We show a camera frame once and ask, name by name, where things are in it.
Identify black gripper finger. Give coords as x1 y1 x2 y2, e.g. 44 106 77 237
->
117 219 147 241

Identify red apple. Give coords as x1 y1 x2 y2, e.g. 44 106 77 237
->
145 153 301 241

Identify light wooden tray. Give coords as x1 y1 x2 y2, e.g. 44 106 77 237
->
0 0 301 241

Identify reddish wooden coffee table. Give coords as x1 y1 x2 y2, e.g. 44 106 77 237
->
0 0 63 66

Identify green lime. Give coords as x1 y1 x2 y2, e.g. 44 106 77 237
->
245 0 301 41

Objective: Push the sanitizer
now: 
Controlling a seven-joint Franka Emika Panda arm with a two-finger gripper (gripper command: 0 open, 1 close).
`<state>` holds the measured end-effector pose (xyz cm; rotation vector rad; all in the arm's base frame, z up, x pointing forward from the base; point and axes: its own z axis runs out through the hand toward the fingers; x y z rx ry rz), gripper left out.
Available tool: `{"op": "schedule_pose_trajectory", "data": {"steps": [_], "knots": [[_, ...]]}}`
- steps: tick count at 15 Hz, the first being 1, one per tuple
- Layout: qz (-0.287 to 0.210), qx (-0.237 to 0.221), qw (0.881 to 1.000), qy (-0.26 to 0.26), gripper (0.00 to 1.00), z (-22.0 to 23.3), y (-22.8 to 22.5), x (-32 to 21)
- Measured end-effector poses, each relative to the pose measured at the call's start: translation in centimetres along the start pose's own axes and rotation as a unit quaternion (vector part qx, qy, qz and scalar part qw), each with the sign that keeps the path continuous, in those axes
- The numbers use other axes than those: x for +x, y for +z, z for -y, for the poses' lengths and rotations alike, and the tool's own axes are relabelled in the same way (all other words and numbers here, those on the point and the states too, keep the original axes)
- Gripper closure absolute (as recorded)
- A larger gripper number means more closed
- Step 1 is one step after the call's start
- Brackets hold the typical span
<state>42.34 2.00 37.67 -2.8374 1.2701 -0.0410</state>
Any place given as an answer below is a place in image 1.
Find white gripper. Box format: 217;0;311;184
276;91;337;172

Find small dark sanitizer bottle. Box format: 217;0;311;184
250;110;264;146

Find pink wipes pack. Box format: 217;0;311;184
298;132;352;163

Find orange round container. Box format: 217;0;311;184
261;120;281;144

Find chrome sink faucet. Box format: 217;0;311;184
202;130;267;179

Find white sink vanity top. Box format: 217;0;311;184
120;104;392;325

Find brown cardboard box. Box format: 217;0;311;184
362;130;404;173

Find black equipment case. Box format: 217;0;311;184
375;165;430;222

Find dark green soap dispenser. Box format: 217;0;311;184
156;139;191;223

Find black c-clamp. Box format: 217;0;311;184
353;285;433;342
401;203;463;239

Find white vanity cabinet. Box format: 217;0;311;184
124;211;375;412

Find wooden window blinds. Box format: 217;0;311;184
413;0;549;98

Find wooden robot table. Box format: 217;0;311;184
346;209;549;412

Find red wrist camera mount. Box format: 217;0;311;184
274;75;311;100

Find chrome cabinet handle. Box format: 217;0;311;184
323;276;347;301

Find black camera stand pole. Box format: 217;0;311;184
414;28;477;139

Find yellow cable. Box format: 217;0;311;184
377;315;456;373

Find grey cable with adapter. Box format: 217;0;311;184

__What needs to be done__:
Reproduce every line above containing "coords".

__Answer area__:
Identify black gripper finger. Give coords as x1 y1 x2 y2, e.g. 44 106 77 237
Identify red apple. Give coords as x1 y1 x2 y2, e.g. 44 106 77 237
Identify light wooden tray. Give coords as x1 y1 x2 y2, e.g. 44 106 77 237
Identify reddish wooden coffee table. Give coords as x1 y1 x2 y2, e.g. 44 106 77 237
Identify green lime. Give coords as x1 y1 x2 y2, e.g. 44 106 77 237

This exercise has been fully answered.